*DATASET CONTENT*
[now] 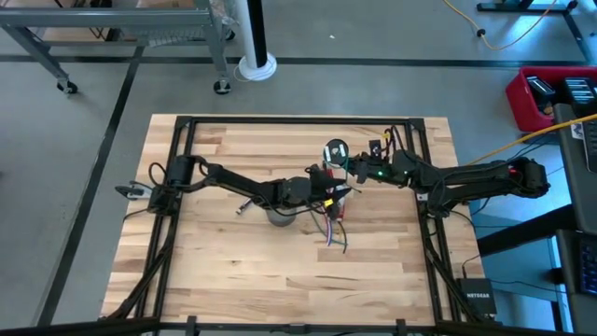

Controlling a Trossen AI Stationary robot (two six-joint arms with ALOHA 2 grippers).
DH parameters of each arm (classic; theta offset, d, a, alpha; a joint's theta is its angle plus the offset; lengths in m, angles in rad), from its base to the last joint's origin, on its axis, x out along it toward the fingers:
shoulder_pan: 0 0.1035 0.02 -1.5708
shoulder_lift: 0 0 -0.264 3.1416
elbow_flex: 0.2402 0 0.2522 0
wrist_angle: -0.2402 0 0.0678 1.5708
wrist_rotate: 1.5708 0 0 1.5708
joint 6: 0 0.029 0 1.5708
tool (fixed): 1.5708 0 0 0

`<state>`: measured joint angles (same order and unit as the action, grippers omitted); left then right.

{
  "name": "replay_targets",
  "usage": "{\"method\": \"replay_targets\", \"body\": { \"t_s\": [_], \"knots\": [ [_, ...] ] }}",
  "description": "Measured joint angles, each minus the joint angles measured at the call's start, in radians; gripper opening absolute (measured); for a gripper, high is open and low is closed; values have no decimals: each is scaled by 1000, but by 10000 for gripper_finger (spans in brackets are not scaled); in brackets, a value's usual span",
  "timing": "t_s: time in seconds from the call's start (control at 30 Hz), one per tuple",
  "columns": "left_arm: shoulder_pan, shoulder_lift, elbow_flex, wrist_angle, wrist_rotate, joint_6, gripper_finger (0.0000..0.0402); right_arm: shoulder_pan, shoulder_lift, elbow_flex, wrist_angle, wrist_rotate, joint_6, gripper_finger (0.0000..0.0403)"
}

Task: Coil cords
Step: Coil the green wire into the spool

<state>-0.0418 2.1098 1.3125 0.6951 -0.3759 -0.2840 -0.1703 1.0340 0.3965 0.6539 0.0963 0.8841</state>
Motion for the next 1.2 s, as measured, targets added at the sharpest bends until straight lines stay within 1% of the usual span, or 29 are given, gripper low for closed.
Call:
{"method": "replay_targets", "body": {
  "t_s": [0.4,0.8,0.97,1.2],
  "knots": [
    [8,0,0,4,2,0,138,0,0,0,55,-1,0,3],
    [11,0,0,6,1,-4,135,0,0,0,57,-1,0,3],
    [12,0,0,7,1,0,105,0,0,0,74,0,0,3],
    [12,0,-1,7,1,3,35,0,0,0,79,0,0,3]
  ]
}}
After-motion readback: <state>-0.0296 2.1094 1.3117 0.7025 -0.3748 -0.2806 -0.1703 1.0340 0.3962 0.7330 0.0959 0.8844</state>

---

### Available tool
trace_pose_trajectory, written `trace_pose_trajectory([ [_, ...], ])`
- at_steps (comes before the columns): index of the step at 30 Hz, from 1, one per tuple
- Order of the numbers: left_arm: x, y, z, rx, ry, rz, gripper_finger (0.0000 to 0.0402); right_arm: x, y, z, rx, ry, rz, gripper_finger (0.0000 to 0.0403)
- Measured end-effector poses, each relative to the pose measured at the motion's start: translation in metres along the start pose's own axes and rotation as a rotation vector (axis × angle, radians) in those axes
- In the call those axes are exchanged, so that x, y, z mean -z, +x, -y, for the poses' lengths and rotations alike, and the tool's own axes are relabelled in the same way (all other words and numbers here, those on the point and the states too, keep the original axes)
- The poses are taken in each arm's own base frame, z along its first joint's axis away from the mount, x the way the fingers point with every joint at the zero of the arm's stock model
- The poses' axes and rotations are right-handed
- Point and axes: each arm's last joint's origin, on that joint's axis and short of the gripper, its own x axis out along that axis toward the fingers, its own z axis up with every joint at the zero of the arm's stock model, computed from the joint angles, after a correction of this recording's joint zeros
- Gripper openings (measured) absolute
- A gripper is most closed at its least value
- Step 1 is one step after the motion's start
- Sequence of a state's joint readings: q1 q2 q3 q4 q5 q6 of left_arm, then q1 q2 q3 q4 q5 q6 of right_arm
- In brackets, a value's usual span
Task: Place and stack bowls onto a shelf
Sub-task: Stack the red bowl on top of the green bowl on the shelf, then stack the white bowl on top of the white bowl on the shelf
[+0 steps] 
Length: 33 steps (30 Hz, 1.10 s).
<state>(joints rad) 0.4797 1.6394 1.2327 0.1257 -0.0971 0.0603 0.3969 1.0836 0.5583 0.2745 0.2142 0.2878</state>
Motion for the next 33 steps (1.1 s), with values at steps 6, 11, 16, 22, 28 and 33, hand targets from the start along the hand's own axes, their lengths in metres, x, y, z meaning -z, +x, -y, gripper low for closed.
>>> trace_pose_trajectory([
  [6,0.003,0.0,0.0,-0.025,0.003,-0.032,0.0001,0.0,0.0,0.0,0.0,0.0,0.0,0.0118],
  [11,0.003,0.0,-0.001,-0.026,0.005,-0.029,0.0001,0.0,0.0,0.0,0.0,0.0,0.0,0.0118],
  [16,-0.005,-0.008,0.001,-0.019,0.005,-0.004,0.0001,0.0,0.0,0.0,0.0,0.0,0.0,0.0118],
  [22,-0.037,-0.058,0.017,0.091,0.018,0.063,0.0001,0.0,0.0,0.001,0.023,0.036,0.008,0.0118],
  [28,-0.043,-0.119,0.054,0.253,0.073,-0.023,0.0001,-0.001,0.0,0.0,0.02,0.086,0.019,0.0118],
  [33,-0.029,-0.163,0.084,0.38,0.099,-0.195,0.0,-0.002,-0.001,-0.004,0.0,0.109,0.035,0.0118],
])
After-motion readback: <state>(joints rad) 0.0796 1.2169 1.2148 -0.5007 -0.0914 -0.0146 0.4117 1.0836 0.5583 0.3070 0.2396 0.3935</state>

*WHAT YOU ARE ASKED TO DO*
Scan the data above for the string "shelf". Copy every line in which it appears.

*TASK SOLUTION*
Task: Place and stack bowls onto a shelf
Sub-task: Stack the red bowl on top of the green bowl on the shelf, then stack the white bowl on top of the white bowl on the shelf

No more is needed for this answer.